--- START ---

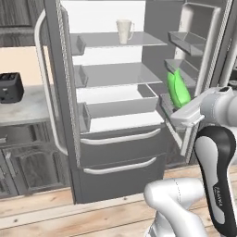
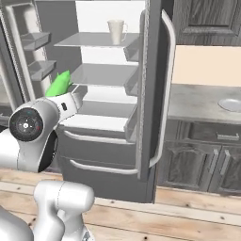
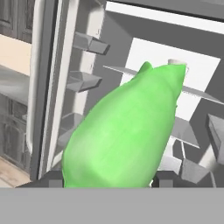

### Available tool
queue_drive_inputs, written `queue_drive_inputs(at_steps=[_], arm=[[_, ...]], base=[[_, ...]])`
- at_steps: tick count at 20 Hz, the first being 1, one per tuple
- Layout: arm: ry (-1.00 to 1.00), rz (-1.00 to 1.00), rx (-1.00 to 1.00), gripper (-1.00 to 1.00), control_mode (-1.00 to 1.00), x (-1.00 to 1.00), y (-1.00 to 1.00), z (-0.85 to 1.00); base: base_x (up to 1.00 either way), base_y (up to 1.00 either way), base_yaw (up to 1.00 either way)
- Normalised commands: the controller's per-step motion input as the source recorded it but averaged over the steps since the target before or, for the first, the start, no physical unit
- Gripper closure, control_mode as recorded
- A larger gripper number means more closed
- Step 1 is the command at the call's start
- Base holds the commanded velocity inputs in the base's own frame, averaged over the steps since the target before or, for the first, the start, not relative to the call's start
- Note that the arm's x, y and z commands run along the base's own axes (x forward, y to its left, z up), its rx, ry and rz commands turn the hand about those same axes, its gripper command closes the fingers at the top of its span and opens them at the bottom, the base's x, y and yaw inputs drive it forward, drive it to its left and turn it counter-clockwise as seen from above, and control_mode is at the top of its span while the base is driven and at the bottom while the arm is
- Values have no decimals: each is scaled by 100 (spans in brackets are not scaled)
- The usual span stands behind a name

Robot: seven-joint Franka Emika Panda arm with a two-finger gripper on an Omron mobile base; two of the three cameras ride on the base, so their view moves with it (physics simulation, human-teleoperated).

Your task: Pick corn from the fridge and place it on the plate on the counter.

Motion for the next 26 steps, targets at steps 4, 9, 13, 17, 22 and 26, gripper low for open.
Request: queue_drive_inputs(at_steps=[4, 9, 13, 17, 22, 26], arm=[[0, 0, 0, 100, 100, 0, 0, 0], [0, 0, 0, 100, 100, 0, 0, 0], [0, 0, 0, 100, 100, 0, 0, 0], [0, 0, 0, 100, 100, 0, 0, 0], [0, 0, 0, 100, 100, 0, 0, 0], [0, 0, 0, 100, 100, 0, 0, 0]], base=[[-48, -17, 0], [-37, -32, 0], [-29, -42, 0], [-26, -48, 0], [-28, -47, 0], [-39, -44, 0]])
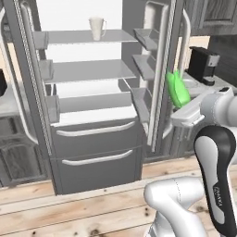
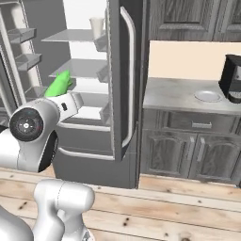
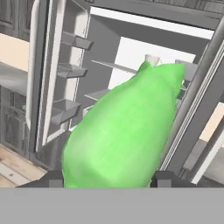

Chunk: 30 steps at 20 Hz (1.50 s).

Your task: Pick corn from the fridge and place it on the plate on the counter.

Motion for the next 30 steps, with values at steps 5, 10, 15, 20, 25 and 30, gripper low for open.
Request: queue_drive_inputs(at_steps=[5, 10, 15, 20, 25, 30], arm=[[0, 0, 0, 100, 100, 0, 0, 0], [0, 0, 0, 100, 100, 0, 0, 0], [0, 0, 0, 100, 100, 0, 0, 0], [0, 0, 0, 100, 100, 0, 0, 0], [0, 0, 0, 100, 100, 0, 0, 0], [0, 0, 0, 100, 100, 0, 0, 0]], base=[[-28, -43, 0], [-11, -46, 0], [0, -52, 0], [0, -52, 0], [0, -51, 0], [0, -51, 0]])
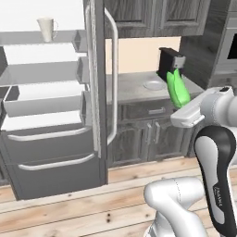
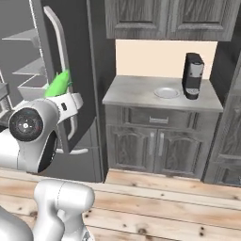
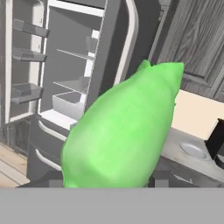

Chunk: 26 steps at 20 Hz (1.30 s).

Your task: Pick corn from the fridge and place it on the plate on the counter.

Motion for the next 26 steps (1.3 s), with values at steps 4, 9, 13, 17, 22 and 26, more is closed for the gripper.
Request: queue_drive_inputs(at_steps=[4, 9, 13, 17, 22, 26], arm=[[0, 0, 0, 100, 100, 0, 0, 0], [0, 0, 0, 100, 100, 0, 0, 0], [0, 0, 0, 100, 100, 0, 0, 0], [0, 0, 0, 100, 100, 0, 0, 0], [0, 0, 0, 100, 100, 0, 0, 0], [0, 0, 0, 100, 100, 0, 0, 0]], base=[[1, -49, 0], [12, -48, 0], [24, -48, 0], [30, -46, 0], [41, -45, 0], [45, -41, 0]])
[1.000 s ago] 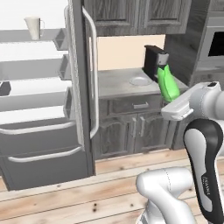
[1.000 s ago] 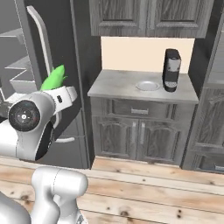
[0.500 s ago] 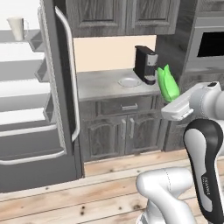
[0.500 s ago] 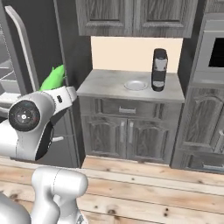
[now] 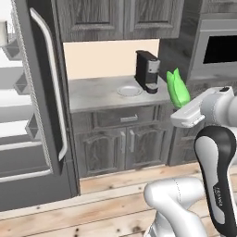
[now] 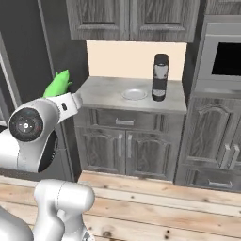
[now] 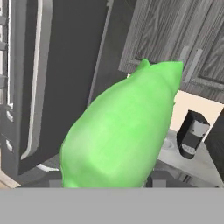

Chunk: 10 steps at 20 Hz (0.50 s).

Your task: Pick corn from the fridge and place it on the plate on the counter.

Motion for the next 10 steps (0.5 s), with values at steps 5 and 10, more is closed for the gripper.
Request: queue_drive_inputs(at_steps=[5, 10], arm=[[0, 0, 0, 100, 100, 0, 0, 0], [0, 0, 0, 100, 100, 0, 0, 0]], base=[[45, -32, 0], [50, -14, 0]])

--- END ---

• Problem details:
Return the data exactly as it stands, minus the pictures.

• Task response:
### Available tool
queue_drive_inputs, written `queue_drive_inputs(at_steps=[_], arm=[[_, ...]], base=[[_, ...]])`
- at_steps: tick count at 20 Hz, the first being 1, one per tuple
- Layout: arm: ry (-1.00 to 1.00), rz (-1.00 to 1.00), rx (-1.00 to 1.00), gripper (-1.00 to 1.00), control_mode (-1.00 to 1.00), x (-1.00 to 1.00), y (-1.00 to 1.00), z (-0.85 to 1.00); base: base_x (up to 1.00 either way), base_y (up to 1.00 either way), base_yaw (up to 1.00 either way)
- Normalised commands: the controller's per-step motion input as the source recorded it but averaged over the steps since the target before or, for the first, the start, no physical unit
- Gripper closure, control_mode as recorded
- A larger gripper number means more closed
- Step 1 is the command at the call's start
- Base holds the commanded velocity inputs in the base's own frame, averaged over the steps since the target before or, for the first, the start, not relative to the call's start
- Note that the arm's x, y and z commands run along the base's own axes (x forward, y to its left, z up), its rx, ry and rz commands turn the hand about those same axes, its gripper command closes the fingers at the top of its span and opens them at the bottom, the base's x, y and yaw inputs drive it forward, drive it to its left and turn it counter-clockwise as seen from above, and control_mode is at the top of its span while the base is driven and at the bottom while the arm is
- Values have no decimals: each is scaled by 100 (spans in brackets are not scaled)
- The usual span stands behind a name

Robot: seven-joint Franka Emika Panda arm with a two-finger gripper on an Omron mobile base; two of the three cameras ride on the base, so their view moves with it (physics simulation, human-teleoperated).

Your task: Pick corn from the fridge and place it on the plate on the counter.

Motion for the next 26 steps, targets at steps 4, 9, 13, 17, 22 and 26, gripper low for open.
Request: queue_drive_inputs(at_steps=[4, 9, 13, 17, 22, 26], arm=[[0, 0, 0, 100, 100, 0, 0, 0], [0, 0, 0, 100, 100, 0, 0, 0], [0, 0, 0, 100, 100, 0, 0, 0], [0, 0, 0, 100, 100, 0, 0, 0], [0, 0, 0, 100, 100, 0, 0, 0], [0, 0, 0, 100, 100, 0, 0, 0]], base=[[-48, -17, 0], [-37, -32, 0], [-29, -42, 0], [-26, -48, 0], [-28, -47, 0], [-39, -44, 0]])

Chunk: 30 steps at 20 Hz (1.50 s).

Your task: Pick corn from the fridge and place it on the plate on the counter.

Motion for the next 30 steps, with values at steps 5, 10, 15, 20, 25 and 30, gripper low for open.
Request: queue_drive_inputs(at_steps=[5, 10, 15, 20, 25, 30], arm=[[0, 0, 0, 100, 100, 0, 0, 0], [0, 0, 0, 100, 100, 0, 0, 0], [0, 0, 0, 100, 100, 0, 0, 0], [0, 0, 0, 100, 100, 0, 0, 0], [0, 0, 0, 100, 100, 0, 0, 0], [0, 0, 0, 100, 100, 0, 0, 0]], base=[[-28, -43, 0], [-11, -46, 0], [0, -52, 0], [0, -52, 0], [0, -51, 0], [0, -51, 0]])

Chunk: 26 steps at 20 Hz (1.30 s).

Your task: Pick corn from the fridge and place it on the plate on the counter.

Motion for the next 26 steps (1.3 s), with values at steps 4, 9, 13, 17, 22 and 26, more is closed for the gripper.
Request: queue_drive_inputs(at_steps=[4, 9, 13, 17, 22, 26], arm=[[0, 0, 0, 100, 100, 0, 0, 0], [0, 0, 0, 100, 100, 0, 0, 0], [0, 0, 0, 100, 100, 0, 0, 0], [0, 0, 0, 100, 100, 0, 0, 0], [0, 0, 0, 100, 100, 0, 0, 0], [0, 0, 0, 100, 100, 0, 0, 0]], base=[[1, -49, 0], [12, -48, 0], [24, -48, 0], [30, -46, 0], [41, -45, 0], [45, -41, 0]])
[1.000 s ago] 
[1.000 s ago] 
[0.500 s ago] 
[0.500 s ago] 
[now] 
[now] 
[now] 

Chunk: 10 steps at 20 Hz (0.50 s).

Your task: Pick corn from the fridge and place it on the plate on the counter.

Motion for the next 10 steps (0.5 s), with values at steps 5 and 10, more is closed for the gripper.
Request: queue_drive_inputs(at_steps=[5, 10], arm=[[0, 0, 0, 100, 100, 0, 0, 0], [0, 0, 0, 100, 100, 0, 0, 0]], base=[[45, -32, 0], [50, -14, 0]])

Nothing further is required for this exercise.